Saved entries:
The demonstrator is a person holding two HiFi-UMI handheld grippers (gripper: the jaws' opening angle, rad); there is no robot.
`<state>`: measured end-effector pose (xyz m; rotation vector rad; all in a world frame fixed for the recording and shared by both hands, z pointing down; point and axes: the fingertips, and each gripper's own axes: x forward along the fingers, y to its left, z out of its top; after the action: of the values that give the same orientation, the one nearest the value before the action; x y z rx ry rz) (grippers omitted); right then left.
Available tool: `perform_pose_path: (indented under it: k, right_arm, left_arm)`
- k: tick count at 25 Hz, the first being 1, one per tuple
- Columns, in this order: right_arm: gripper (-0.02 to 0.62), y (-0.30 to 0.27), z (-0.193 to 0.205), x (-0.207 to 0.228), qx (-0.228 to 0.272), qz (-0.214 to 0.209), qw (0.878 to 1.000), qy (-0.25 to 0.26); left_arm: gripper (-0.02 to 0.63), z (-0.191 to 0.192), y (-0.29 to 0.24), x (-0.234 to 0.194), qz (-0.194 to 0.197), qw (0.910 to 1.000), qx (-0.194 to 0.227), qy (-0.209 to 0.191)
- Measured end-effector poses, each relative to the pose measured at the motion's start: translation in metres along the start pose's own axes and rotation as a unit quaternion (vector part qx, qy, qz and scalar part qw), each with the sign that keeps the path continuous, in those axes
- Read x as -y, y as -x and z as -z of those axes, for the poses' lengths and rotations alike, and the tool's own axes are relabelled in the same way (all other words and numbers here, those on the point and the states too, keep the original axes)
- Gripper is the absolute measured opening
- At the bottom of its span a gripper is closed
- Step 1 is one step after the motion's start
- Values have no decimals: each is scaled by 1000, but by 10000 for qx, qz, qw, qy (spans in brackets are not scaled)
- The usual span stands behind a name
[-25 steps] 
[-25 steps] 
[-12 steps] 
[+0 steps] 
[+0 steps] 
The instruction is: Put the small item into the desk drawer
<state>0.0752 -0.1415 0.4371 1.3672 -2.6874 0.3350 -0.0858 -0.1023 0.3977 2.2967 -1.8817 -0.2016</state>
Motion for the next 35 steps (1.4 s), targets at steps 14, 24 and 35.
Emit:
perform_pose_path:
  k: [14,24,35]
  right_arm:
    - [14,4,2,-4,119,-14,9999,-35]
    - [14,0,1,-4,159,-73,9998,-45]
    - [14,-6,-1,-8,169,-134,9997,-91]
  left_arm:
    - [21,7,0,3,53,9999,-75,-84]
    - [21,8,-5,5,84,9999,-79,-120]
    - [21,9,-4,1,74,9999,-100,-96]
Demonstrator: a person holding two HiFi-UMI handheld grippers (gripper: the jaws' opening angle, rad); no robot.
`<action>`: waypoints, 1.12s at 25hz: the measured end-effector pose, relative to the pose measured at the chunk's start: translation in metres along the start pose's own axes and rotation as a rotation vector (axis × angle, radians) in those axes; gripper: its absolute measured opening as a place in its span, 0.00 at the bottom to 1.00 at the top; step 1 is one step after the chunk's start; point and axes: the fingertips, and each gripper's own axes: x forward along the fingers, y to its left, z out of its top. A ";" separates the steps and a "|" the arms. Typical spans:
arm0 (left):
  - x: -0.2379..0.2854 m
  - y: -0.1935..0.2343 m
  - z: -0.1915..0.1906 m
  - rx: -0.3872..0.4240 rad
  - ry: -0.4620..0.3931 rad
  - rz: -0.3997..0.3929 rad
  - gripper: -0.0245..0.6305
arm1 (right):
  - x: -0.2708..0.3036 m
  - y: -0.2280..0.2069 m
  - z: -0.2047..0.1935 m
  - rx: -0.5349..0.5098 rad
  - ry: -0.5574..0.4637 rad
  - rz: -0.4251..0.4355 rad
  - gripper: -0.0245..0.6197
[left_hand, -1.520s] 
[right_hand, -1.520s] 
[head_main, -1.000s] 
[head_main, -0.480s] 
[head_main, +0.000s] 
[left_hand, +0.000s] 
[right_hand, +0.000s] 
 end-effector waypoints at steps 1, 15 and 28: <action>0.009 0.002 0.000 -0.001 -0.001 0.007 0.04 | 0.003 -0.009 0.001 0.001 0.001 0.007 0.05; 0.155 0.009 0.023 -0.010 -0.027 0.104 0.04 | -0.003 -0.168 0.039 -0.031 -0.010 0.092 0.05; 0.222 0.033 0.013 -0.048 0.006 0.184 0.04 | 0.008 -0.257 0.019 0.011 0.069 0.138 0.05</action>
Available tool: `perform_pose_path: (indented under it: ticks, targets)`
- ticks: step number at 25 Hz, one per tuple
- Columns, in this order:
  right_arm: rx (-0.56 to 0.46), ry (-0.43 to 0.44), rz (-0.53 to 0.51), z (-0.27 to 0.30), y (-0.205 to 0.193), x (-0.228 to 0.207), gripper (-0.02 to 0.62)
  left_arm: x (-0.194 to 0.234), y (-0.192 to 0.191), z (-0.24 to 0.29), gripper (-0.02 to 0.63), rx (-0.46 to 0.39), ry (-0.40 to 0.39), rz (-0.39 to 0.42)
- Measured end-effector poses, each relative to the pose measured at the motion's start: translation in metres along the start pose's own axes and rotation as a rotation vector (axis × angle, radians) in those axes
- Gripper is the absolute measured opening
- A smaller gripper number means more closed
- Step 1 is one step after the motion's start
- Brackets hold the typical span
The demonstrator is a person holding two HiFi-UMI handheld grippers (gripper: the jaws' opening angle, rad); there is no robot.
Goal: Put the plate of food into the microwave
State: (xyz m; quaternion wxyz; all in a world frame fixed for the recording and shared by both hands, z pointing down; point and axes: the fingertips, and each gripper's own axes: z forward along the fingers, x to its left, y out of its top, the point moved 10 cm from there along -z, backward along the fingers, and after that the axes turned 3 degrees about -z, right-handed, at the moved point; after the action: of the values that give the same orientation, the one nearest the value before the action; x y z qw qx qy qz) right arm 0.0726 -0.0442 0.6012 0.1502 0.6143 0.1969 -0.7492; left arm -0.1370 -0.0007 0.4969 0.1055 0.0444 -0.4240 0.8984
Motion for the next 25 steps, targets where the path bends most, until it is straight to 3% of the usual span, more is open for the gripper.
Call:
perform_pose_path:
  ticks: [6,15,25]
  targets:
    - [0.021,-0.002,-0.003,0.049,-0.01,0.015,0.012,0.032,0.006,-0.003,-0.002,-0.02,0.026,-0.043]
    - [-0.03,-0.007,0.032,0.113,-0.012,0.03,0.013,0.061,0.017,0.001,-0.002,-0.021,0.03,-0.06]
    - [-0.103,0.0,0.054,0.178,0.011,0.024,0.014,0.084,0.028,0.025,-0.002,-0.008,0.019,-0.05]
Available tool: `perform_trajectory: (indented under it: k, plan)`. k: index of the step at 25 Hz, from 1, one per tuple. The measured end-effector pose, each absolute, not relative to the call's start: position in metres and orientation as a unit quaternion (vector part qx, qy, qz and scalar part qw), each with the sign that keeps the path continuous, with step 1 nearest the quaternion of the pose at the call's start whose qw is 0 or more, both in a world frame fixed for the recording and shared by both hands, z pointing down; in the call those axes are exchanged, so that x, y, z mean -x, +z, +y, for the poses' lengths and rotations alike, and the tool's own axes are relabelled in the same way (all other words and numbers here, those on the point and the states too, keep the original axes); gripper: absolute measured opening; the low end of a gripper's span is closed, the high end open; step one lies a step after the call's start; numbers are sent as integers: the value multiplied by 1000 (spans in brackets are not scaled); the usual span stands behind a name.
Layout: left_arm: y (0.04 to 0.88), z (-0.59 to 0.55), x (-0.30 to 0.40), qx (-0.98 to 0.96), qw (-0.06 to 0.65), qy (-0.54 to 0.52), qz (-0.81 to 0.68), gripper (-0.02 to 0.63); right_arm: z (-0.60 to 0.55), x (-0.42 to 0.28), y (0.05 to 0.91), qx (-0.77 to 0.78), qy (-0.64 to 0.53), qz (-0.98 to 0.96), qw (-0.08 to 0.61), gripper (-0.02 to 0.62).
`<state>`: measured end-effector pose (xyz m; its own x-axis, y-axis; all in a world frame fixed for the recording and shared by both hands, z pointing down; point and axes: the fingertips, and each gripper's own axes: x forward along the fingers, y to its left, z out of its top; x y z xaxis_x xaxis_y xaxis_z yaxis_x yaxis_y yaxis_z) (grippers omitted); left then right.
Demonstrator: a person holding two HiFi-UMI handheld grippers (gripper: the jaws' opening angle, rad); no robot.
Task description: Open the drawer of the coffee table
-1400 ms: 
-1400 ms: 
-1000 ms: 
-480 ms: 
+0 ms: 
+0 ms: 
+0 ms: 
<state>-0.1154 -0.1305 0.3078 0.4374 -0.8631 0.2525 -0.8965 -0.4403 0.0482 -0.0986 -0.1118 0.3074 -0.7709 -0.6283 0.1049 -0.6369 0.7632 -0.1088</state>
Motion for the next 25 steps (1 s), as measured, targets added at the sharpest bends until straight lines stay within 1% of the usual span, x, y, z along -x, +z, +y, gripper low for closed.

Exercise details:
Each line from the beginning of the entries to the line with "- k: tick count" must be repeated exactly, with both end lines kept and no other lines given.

Result:
The demonstrator is a person holding two HiFi-UMI handheld grippers (gripper: the jaws' opening angle, rad); there is no robot.
`<state>`: measured end-effector pose (xyz m; rotation vector rad; all in a world frame fixed for the recording and shared by both hands, z pointing down; point and axes: the fingertips, and each gripper's own axes: x forward along the fingers, y to its left, z out of its top; after the action: of the values that give the same orientation, the one nearest the value before the action; x y z rx ry rz) (grippers omitted); right then left.
Available tool: `perform_pose_path: (indented under it: k, right_arm, left_arm)`
- k: tick count at 25 Hz, the first being 1, one per tuple

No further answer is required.